Up to and including the final line, please copy every line exactly, starting from the one that contains "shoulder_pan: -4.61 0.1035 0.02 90" in the material below.

┌────────

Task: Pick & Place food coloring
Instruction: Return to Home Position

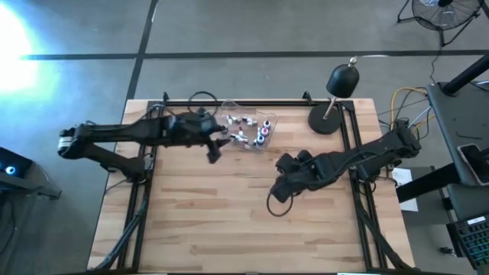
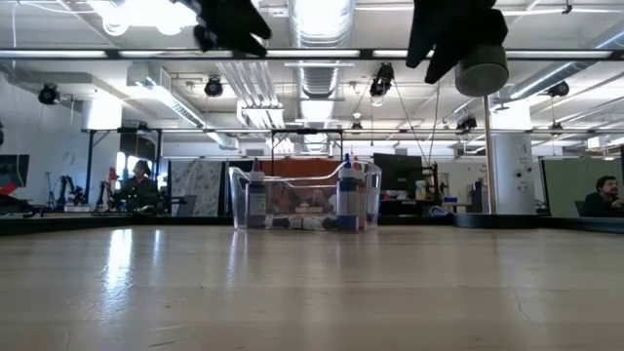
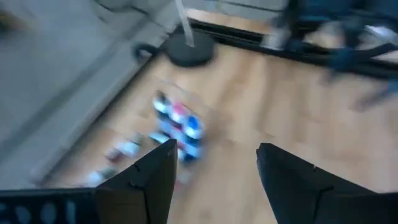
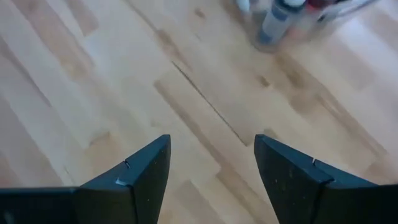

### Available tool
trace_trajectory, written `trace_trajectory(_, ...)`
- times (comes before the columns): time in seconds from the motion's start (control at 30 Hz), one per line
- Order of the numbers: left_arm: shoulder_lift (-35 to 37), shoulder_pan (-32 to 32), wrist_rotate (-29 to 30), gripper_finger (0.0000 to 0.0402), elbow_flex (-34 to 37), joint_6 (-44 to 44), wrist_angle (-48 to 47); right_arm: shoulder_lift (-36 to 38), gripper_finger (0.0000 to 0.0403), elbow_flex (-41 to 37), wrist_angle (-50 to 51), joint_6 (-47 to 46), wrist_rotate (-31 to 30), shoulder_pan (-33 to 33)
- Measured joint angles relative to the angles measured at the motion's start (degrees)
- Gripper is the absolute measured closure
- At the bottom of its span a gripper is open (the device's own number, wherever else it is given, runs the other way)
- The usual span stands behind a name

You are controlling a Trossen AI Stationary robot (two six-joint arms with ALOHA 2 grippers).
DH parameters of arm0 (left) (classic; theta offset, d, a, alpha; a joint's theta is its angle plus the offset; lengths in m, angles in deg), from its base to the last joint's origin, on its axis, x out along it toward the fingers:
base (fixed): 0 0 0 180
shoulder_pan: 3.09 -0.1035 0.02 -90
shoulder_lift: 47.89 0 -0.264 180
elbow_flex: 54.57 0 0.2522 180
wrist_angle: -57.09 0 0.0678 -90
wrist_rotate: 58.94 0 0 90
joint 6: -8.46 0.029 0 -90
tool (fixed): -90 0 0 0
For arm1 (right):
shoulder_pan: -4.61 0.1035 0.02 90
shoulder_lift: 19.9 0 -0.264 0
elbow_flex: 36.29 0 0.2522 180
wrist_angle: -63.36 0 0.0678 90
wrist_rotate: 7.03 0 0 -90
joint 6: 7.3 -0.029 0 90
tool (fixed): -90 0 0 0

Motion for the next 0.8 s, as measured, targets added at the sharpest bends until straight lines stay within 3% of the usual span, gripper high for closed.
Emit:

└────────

> [Solution to this problem]:
shoulder_pan: -4.61 0.1035 0.02 90
shoulder_lift: 19.9 0 -0.264 0
elbow_flex: 36.29 0 0.2522 180
wrist_angle: -63.36 0 0.0678 90
wrist_rotate: 7.03 0 0 -90
joint 6: 7.3 -0.029 0 90
tool (fixed): -90 0 0 0

Motion for the next 0.8 s, as measured, targets added at the sharpest bends until straight lines stay within 3% of the usual span, gripper high for closed.
Emit:

That makes the output complete.